Wednesday, January 2, 2008

The First Step

The Eight-fold Path is a road map for traveling from suffering to awakening. From a certain perspective, it is about traveling to Nirvana. But from another perspective, it is not a journey since there is nowhere to go from and nowhere to go to. This sounds like double-speak, but it is not. The keyword in these statements is perspective.


Suppose we are at a destination but don’t know. For whatever reason, we are confused. Maybe it is a case that we awaken from a dream into a fog bank so thick that it is impossible to see the nose on our face. In the dream, we imagined that we were at some other place, and when we awaken, we retain this dream. In such a state, we travel out of one dream into another. There seemed like a far-distant destination from this deluded perspective, but when the fog lifts and a new perspective emerges, we realize we have never left.


This is a non-journey or a journey depending on the perspective, either with or without the delusion of dreams and fog. It is important to know our beginning, as well as our destination. In the vast majority of cases, suffering results from being lost in the fog of delusions without realizing that we are already home. We lust for what we have already, but in ignorance, we are like people who die of thirst while in the vast sea of bliss. It is worth noting that to know you’re crazy, you must be sane. And to think you are sane, you must be crazy since you can neither think your way into sanity nor know you are crazy when you are.  A fool who knows his foolishness is wise at least to that extent, but a fool who thinks himself wise is a fool indeed.  


We imagine ourselves in poverty only because we are not aware of our source. In such an imaginary state, we have no ability to harness abundance. Abundance, continuously available through the dharmakāya, can only be accessed through our physical form. And our physical form is nothing without the infinite, always-full, never-ending, well-spring of dharmakāya


These “aspects” of Buddha-Nature are inexorably joined and glued together through our spiritual aspect. The confluence of these three aspects is known in Buddhism as the Trikaya—the unseen/ever-lasting dharmakāya physical embodiment and spiritual dimension. From the perspective of dharmakāya, nothing is lacking. There is no suffering and nothing but the unending bliss of Nirvana. This is the Eight-fold Path destination, yet it has always been with us. Our beginning point for the journey is the dream-state and fog, and it is the task of the Path to remove the delusions which obscure the truth of our existence and allow us to see that we are already home.

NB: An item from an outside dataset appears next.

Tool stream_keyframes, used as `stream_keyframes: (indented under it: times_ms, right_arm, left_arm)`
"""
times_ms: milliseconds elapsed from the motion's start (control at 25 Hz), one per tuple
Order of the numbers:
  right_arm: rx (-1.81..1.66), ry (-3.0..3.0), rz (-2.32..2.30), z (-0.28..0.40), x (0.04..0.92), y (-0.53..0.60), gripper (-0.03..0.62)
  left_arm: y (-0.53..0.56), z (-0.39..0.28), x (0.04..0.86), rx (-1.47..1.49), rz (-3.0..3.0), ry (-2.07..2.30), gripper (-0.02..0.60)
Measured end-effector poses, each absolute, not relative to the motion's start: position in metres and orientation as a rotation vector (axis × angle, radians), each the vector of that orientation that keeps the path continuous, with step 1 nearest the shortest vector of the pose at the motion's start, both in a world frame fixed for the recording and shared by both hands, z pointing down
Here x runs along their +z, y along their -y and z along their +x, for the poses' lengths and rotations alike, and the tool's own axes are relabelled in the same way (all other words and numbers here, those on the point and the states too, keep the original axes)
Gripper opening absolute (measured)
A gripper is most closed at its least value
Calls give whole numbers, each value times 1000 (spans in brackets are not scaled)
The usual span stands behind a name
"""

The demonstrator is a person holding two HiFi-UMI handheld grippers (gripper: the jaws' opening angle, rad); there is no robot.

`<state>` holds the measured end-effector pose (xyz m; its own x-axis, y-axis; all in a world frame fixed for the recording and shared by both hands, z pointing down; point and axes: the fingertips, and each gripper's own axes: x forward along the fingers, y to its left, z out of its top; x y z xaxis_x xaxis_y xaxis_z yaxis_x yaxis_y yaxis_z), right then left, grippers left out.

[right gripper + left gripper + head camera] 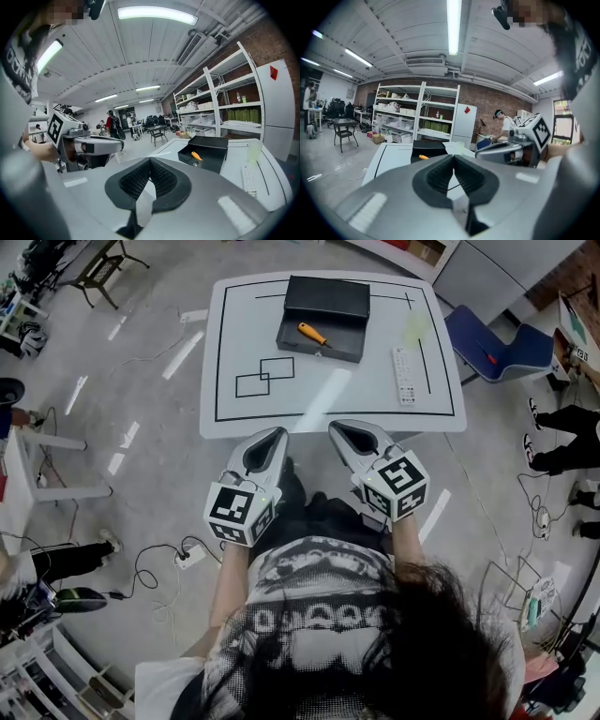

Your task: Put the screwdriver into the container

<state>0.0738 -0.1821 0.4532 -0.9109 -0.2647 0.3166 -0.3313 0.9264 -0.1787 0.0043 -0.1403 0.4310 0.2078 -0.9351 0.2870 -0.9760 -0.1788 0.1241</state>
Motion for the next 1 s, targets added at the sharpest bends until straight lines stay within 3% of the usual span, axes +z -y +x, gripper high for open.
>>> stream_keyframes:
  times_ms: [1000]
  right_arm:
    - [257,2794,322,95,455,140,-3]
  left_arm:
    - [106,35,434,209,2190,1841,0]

Like any road map, it’s important to have the correct perspective or “viewpoint,” which is why the first step on this journey is the Right View. Without the correct view, it will be a case of the blind leading the blind, traveling forever and getting nowhere. From one perspective, this is non-dharma dharma. It is not a truth or teaching since there is no truth lacking, no teaching to be taught, no teacher to teach, and no student to learn. These entities do not exist independently. They are empty of intrinsic substance. 


This is the perspective of empty-emptiness—the ultimate non-truth truth. But most of us begin far away from this lofty goal of blissful Nirvana. For us, there is dharma—a partial truth which we pursue so long as the teaching retains merit. When we learn what we need to learn, we must release the teaching, as we must release everything. To embrace dharma is critical. To become attached is death. With one hand, we grasp, and with the other, we let go.


Critical to this first step of Right View is attachment and attaches, the principle of resistance, and one who resists. The Buddha preached a doctrine of non-self and a doctrine of Self depending on the object of attachment and the nature of the one who attaches. Those who concluded that nothing exists were taught the dharma of self. For those who concluded that everything exists, he taught the dharma of non-self. The nature of identity and the object of attachment determined which “medicine” was administered.


In truth, neither self nor non-self exists as independent entities. Both are subject to dependent origination. The self majesty as the Tathagatagarbha (Buddha-womb), the ultimate, non-differentiated source spoken of in the Heart Sutra and the Mahaparinirvana Sutra, is one dharma. The impermanent non-self/ego is a dharma that teaches about the other side. Such conclusions as “All conditioned things are like dreams, illusions, bubbles, shadows; Like dew and also like lightning. Thus should they be contemplated,” are central to the teaching of the Diamond Sutra.


There is conditioned reality and unconditional reality. They exist as two book-ends propping up the dharma of dependent origination. Likewise, the premise that nothing exists (Nihilism) is the flip side of everything that exists (Absolutism). These, too, are likewise subject to dependent origination. To cling to one view (or another) at the others exclusion is still a form of attachment that perpetuates suffering. To cling to, resist, a non-self (ego) or a self is still attachment. It is not an issue of establishing the validity of one view vs. another view—which will involve never-ending speculation since both are true (dependently) and neither is true (independently). The issue is seeing all views, being rid of all views, and clinging to none.